▶ [Records to use]
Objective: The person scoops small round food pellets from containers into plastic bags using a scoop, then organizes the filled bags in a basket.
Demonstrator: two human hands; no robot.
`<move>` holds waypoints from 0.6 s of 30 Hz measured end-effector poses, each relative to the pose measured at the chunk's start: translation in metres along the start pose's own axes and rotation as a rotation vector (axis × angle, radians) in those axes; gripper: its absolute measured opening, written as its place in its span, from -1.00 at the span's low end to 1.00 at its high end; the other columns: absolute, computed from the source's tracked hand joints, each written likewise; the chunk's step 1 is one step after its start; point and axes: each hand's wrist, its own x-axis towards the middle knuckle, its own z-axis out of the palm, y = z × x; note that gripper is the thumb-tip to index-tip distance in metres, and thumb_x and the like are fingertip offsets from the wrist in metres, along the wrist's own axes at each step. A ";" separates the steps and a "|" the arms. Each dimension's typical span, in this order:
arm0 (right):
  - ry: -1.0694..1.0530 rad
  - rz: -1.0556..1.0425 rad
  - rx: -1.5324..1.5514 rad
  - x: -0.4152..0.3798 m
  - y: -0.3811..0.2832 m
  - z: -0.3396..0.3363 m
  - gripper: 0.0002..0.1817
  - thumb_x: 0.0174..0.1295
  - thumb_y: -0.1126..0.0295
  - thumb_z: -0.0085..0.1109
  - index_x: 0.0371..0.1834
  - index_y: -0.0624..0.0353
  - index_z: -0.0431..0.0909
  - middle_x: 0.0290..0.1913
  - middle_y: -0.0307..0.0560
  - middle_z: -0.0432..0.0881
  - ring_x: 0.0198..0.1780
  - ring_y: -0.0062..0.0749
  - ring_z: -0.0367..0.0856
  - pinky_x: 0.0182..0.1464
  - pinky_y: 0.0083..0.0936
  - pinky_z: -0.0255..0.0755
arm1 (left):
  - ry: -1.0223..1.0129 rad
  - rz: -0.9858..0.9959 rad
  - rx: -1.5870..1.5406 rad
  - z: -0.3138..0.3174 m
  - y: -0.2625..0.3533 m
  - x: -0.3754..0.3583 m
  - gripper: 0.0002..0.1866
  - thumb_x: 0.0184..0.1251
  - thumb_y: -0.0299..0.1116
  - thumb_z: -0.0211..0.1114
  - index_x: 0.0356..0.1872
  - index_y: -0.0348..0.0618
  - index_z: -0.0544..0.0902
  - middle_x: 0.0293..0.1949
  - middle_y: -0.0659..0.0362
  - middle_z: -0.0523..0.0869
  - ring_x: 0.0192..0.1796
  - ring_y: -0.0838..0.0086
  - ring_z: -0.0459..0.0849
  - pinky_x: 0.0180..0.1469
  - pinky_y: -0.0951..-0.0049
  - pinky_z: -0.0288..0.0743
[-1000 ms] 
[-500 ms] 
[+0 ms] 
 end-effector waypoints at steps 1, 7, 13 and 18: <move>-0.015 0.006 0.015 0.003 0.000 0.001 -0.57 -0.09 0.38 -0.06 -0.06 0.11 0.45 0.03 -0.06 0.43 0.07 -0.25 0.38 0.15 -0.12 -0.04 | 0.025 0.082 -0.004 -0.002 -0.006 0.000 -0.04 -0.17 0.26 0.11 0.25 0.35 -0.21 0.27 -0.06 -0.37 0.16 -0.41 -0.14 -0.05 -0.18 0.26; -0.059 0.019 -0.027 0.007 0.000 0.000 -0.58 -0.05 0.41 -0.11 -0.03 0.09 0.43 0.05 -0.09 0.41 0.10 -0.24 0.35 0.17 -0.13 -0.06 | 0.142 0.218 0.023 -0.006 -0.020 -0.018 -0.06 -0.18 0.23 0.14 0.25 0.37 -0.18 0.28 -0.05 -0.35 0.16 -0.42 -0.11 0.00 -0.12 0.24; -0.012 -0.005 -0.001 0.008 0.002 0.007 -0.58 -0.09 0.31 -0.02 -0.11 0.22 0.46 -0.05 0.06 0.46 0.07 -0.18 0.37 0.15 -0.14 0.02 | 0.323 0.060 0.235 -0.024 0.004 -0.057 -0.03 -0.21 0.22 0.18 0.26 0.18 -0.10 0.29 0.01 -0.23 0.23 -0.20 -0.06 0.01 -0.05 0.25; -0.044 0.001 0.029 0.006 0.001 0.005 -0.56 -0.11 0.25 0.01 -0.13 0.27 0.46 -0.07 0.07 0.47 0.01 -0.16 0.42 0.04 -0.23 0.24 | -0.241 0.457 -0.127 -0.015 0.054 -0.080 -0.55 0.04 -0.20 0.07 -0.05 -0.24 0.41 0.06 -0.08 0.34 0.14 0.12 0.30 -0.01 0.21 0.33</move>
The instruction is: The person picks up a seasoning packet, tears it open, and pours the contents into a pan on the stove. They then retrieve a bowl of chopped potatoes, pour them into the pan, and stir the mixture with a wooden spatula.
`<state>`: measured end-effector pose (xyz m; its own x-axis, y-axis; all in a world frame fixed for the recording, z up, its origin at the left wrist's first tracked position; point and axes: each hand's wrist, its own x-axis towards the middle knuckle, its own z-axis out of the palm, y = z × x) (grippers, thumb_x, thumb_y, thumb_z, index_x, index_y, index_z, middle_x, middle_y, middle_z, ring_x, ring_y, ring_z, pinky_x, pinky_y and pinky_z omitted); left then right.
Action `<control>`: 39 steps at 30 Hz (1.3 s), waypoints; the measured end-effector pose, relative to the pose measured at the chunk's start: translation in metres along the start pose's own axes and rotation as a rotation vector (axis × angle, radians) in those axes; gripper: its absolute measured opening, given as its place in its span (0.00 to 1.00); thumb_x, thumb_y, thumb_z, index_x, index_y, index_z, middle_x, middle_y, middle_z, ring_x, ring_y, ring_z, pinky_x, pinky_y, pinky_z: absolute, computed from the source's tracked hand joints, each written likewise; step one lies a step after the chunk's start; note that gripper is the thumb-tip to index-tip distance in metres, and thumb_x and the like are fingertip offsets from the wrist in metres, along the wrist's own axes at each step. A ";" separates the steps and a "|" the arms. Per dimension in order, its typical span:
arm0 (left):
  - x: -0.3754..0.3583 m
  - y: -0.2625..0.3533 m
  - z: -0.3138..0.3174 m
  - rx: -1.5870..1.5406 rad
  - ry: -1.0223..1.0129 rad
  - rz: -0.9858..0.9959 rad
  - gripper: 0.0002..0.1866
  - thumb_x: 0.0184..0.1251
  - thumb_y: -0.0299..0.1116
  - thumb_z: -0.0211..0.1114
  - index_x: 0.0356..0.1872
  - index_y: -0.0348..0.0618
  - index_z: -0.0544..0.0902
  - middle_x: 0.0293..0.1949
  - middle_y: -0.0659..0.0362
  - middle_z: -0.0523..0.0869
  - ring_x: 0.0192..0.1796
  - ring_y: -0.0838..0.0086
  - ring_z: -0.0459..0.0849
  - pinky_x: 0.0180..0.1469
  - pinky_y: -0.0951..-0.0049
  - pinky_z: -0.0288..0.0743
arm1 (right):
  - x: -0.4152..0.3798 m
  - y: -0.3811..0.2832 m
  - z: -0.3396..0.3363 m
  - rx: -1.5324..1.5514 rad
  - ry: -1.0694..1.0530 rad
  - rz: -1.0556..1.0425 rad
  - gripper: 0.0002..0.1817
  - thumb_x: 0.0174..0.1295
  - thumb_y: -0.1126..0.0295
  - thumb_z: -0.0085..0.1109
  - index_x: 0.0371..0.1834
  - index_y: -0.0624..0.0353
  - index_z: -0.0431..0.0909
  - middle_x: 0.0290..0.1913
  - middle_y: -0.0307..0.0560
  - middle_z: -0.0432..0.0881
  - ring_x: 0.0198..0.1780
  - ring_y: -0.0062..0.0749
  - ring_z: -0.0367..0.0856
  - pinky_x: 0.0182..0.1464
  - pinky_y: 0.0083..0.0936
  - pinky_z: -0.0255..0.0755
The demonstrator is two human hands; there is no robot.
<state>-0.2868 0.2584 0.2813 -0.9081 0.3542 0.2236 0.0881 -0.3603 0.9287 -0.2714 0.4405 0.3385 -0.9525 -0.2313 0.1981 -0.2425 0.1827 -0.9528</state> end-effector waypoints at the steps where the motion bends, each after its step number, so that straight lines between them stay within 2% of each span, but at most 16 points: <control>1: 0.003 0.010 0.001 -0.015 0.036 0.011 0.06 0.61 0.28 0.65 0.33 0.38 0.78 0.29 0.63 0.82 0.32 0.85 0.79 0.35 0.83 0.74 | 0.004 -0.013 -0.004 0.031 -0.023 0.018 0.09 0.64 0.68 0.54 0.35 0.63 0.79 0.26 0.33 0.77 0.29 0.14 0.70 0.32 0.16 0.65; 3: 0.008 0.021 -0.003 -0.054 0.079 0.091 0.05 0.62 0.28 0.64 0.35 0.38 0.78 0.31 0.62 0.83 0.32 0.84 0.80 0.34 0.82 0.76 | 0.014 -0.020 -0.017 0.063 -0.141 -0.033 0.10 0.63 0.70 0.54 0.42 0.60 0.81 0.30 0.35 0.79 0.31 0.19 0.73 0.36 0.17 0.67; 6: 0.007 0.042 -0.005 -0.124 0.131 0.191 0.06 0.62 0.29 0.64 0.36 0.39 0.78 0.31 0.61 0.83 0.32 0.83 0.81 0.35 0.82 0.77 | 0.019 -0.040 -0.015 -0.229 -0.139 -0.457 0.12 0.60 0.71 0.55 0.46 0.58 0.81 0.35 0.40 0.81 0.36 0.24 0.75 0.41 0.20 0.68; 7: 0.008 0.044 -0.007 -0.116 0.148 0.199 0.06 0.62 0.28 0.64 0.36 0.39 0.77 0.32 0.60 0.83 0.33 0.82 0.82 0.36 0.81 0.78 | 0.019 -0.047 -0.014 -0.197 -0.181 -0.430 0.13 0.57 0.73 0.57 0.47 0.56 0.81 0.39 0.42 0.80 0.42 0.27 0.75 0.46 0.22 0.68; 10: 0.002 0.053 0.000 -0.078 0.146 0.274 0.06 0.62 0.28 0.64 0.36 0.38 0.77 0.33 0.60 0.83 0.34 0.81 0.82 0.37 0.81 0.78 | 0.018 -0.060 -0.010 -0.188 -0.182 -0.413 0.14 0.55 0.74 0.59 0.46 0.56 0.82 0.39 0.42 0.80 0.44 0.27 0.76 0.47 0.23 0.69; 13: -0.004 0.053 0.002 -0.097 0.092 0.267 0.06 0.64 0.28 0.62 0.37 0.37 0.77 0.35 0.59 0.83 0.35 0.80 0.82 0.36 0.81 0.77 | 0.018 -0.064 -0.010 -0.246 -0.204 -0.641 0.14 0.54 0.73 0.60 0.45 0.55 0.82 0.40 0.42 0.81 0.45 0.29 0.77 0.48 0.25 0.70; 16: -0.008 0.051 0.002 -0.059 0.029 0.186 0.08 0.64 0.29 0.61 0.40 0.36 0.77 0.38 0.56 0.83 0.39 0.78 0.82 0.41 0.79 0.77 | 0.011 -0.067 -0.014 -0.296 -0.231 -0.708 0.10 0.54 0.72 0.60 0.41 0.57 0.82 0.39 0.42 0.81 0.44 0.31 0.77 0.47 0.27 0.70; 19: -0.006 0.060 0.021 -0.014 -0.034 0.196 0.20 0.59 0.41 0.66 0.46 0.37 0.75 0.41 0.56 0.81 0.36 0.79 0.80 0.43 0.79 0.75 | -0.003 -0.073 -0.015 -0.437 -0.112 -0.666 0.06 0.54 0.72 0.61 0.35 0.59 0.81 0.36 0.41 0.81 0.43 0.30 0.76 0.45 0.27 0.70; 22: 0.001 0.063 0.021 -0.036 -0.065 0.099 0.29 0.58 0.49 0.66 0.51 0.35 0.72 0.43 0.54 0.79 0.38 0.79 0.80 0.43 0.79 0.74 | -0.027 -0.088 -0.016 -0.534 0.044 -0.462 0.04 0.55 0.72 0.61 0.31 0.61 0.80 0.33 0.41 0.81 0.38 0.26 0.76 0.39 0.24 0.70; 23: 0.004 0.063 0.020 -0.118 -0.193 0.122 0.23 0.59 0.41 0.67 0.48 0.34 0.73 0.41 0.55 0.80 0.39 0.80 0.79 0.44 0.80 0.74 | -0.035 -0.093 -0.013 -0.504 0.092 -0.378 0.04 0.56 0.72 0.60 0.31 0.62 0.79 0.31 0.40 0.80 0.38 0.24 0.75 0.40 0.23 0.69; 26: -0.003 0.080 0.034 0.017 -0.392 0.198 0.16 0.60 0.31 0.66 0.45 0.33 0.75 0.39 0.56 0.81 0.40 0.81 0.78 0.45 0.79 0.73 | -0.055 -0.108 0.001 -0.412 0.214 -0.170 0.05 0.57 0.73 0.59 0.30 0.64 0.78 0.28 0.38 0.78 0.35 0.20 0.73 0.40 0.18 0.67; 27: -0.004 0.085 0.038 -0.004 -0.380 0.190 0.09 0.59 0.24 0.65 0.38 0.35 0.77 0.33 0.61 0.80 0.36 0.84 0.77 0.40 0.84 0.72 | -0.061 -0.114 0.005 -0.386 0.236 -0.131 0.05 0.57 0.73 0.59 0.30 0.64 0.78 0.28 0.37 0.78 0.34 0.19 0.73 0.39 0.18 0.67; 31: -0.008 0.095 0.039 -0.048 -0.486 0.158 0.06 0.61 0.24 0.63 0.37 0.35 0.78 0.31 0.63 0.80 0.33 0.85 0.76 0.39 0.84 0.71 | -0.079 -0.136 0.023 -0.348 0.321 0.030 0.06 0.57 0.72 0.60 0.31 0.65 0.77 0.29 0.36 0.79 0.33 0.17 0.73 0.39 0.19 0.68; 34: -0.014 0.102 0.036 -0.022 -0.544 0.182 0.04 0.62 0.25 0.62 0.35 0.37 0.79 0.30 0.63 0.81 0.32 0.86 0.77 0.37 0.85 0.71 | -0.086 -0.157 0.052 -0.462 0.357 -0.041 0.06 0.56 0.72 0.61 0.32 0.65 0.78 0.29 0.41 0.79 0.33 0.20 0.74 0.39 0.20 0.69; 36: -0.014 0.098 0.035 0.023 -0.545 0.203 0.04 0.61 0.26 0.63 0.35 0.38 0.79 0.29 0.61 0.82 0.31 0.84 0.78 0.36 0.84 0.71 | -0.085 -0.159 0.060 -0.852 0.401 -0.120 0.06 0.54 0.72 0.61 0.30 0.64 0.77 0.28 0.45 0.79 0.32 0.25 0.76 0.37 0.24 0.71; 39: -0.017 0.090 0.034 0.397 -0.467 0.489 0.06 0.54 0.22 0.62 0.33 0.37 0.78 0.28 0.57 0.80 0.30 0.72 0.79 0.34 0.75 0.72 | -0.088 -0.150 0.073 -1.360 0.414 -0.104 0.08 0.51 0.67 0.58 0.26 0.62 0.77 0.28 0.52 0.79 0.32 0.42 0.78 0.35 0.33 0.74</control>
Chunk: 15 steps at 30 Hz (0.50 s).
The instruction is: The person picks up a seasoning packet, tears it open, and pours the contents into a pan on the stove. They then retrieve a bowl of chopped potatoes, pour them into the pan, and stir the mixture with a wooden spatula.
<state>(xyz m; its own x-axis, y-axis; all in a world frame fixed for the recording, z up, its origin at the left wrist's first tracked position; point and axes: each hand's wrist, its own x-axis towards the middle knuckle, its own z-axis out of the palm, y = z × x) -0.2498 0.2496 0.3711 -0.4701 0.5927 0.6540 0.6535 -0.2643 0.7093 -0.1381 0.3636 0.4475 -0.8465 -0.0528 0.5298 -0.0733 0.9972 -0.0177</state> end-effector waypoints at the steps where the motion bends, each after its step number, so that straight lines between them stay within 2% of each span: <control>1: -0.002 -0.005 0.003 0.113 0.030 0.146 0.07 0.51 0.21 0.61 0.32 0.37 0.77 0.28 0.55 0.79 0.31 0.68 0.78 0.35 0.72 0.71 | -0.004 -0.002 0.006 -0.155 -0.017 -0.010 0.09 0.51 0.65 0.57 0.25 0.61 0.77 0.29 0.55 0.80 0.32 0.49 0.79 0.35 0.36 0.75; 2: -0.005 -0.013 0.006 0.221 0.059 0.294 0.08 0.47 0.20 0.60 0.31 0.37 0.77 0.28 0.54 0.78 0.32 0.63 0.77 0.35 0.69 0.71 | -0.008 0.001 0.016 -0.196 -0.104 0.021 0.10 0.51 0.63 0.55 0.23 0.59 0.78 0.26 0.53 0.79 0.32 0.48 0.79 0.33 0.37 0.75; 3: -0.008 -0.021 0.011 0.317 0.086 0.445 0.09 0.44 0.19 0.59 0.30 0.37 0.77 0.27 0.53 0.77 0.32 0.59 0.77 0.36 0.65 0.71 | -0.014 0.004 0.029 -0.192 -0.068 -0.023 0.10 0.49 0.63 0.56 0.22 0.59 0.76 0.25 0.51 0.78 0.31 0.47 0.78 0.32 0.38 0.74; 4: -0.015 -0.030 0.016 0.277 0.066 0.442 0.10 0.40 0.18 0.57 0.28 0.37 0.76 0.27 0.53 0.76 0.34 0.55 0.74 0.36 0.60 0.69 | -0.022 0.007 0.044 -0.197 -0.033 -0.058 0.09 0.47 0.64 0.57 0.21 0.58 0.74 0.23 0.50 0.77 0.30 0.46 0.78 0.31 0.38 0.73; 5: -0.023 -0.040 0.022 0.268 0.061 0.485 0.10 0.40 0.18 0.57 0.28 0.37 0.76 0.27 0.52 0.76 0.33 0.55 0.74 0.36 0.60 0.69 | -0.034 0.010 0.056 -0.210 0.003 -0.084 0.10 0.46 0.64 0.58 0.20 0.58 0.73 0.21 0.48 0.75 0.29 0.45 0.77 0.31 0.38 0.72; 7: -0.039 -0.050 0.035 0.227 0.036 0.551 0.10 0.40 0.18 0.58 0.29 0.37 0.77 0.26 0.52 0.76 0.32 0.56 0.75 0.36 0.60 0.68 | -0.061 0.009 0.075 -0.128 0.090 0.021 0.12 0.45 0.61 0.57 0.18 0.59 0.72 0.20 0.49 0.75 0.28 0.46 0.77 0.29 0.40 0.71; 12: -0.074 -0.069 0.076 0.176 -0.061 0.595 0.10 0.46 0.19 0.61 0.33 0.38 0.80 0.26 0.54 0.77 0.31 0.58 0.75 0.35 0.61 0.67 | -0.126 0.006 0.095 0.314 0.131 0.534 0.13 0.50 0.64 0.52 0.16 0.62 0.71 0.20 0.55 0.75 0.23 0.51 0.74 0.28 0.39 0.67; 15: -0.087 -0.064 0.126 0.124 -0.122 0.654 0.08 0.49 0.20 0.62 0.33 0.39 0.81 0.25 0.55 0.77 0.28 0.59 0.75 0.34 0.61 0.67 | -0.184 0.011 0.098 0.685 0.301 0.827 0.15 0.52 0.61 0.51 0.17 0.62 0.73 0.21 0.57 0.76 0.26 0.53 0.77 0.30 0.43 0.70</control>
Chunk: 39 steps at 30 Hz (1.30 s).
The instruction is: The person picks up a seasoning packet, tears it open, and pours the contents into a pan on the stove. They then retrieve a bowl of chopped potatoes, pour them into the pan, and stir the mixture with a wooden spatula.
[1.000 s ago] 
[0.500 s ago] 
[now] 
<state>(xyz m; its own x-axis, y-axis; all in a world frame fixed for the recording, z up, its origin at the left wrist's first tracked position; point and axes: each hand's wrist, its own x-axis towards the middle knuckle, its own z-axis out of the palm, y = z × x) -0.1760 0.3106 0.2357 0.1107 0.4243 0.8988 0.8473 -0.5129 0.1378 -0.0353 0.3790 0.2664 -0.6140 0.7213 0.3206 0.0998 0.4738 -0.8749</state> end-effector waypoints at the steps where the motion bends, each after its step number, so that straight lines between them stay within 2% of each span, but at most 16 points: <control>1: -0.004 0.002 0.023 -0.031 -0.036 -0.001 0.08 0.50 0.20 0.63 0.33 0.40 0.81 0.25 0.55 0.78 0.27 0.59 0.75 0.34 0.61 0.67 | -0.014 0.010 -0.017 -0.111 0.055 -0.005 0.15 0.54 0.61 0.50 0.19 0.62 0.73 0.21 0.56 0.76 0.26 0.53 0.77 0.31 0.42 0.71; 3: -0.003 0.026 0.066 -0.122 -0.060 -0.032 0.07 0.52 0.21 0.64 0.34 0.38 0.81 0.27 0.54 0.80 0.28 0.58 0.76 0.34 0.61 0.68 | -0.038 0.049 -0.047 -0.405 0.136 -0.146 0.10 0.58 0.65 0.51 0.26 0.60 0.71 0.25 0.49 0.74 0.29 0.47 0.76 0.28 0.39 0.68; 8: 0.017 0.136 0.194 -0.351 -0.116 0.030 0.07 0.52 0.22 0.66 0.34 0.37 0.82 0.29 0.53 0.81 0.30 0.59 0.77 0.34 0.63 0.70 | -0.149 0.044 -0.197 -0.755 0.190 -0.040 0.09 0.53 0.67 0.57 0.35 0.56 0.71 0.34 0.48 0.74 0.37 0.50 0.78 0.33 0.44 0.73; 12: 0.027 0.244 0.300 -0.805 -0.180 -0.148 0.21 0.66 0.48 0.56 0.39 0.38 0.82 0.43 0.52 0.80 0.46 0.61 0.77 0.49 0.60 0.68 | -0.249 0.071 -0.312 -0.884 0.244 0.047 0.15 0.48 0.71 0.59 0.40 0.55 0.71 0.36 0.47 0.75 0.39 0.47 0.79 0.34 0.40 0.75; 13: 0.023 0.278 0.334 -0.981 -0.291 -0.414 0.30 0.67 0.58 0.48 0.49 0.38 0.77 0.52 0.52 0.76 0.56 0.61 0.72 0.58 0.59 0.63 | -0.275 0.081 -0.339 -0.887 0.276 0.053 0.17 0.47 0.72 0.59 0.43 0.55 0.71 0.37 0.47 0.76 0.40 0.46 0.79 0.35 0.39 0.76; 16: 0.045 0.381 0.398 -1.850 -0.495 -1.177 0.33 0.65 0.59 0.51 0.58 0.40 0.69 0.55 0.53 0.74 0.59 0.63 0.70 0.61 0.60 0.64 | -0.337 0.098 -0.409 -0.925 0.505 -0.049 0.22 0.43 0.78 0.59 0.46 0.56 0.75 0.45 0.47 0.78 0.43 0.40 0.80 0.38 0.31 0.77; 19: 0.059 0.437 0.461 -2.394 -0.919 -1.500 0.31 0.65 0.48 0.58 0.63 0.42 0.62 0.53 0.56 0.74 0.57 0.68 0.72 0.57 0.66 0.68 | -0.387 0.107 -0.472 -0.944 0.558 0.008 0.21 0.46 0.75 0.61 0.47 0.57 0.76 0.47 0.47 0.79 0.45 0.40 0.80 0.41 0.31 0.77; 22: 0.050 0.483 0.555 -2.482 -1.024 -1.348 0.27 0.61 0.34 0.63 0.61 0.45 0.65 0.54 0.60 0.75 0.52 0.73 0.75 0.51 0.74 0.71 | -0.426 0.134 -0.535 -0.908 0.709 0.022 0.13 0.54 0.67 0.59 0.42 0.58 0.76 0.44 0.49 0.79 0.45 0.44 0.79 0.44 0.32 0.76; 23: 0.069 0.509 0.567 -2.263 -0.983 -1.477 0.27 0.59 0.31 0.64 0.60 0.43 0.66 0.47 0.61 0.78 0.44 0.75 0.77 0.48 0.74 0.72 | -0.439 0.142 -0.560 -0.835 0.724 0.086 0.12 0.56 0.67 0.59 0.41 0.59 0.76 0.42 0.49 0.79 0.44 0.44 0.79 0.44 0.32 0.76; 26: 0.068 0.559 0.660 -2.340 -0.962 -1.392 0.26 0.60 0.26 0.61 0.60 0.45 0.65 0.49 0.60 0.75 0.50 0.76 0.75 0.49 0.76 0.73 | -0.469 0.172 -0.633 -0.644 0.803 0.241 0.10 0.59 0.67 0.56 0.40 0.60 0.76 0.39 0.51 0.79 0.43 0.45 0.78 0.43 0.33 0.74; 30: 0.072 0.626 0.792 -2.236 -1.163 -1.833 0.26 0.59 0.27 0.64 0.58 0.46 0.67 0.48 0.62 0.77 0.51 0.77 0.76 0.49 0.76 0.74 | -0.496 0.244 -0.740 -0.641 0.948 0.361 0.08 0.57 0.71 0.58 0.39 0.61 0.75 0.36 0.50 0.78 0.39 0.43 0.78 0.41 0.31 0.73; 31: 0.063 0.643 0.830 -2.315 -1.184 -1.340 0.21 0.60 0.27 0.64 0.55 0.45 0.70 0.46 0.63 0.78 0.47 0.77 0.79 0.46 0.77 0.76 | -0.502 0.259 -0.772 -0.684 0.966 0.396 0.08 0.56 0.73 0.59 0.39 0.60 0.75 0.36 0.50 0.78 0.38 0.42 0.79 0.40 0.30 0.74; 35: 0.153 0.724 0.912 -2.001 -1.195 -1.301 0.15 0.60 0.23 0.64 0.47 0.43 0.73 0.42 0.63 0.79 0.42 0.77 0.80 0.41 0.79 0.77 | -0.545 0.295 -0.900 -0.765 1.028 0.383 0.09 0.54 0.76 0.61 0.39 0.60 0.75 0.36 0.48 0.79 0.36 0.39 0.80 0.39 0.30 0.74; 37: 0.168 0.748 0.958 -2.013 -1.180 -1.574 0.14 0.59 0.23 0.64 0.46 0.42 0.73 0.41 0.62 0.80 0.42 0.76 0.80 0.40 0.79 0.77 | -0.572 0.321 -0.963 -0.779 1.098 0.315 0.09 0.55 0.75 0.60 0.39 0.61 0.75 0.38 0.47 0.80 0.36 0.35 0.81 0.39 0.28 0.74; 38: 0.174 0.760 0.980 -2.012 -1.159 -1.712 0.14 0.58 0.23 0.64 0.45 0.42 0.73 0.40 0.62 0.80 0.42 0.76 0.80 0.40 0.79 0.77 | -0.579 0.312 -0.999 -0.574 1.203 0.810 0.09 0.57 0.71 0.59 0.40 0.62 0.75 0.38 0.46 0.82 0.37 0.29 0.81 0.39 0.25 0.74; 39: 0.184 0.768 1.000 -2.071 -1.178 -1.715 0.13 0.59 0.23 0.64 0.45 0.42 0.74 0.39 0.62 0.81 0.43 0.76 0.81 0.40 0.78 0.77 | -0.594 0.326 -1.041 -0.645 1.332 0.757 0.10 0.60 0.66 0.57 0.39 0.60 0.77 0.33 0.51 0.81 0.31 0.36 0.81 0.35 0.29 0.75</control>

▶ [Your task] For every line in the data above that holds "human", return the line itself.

▶ [Solution below]
Demonstrator: two human hands; no robot.
The demonstrator is two human hands; there is no robot.

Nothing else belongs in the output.